NYC Neighborhoods, 24 Frames per Second
Lower East Side Heritage Film Series, Season 2, Part 3 — Mascot Flats
It is the beginning of a new calendar year.
A time for reflection.
A time for resolution.
A time for hope.
In this next installment of the Lower East Side Heritage Film Series, we celebrate and reflect on the rebirth of a derelict East Sixth Street tenement building in Alphabet City. Producer and director Josephine Hayes Dean documents the toils and tribulations of its future residents into something that would become a home for their hopes and dreams.
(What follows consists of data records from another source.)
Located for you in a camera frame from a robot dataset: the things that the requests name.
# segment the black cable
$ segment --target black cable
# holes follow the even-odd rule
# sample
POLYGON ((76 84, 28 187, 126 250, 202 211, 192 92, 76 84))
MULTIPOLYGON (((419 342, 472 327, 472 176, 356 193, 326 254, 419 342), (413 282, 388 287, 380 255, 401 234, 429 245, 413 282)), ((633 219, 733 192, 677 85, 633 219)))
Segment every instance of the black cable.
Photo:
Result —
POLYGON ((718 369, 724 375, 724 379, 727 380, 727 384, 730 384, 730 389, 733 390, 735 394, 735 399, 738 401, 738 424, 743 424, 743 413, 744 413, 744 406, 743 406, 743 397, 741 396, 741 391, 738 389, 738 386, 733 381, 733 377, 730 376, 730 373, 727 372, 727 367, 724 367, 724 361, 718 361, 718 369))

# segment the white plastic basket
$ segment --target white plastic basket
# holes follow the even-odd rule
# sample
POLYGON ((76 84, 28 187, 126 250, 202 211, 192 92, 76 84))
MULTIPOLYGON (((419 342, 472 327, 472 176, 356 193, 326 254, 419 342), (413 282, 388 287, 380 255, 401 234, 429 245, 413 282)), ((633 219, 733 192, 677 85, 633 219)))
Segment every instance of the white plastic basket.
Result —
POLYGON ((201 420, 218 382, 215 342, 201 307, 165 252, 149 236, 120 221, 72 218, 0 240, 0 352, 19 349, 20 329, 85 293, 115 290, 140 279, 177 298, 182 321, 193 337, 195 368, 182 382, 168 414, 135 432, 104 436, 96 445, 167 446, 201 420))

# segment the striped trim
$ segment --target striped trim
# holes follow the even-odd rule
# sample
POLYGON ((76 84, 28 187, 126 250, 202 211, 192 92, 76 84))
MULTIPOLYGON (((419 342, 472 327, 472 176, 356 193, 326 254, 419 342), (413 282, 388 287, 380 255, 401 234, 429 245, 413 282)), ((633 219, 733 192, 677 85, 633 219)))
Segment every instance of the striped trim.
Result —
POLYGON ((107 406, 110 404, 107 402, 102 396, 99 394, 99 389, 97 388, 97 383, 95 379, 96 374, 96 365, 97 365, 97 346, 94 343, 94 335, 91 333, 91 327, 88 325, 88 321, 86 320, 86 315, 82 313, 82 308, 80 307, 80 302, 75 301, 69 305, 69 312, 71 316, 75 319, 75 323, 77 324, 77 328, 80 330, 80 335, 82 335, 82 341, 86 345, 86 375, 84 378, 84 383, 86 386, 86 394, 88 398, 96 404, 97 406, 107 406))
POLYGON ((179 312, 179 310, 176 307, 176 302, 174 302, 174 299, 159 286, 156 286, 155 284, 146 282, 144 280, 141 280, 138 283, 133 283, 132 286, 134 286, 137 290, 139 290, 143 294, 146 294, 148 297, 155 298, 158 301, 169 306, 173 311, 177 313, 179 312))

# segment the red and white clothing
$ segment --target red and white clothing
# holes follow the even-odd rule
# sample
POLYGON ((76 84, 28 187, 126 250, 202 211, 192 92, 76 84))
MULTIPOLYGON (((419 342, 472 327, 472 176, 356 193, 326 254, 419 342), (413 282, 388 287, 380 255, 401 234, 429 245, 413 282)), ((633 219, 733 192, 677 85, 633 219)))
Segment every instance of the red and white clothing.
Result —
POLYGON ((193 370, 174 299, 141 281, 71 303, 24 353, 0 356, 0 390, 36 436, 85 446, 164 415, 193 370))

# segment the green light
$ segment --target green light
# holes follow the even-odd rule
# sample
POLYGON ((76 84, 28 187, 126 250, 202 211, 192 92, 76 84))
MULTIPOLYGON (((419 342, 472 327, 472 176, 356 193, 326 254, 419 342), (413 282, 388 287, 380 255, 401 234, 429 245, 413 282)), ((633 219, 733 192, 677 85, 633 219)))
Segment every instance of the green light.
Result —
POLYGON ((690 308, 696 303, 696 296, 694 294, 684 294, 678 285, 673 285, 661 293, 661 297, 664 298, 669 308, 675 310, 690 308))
Issues of housing, homelessness, and community development are intermeshed in this film documenting the efforts of New York City homesteaders in transforming Mascot Flats, an 85-year-old abandoned building, into cooperative apartments. The urban pioneers were aided in their endeavors by Habitat for Humanity, a Georgia-based group dedicated to building housing worldwide. Habitat's most famous members, Jimmy and Rosalyn Carter, arrived via bus with other volunteers to help renovate the tenement. Hopeful residents describe their experiences being homeless or near homeless and reveal the satisfaction, as well as the frustrations, involved in a "sweat equity" enterprise. Completion of the Mascot Flats project was alternately helped and hampered by the expectations of Habitat and delayed due to lack of funds and building code violations. However, in November 1986, three years after renovation began, 19 families moved into the rehabilitated building.
The Rebuilding of Mascot Flats courtesy of the Reserve Film and Video Collection of The New York Public Library for the Performing Arts.
This is a FREE monthly series held at Seward Park Library. Documentary and feature films (both 16mm and DVD) shot on location in lower Manhattan are presented the first Tuesday of every month.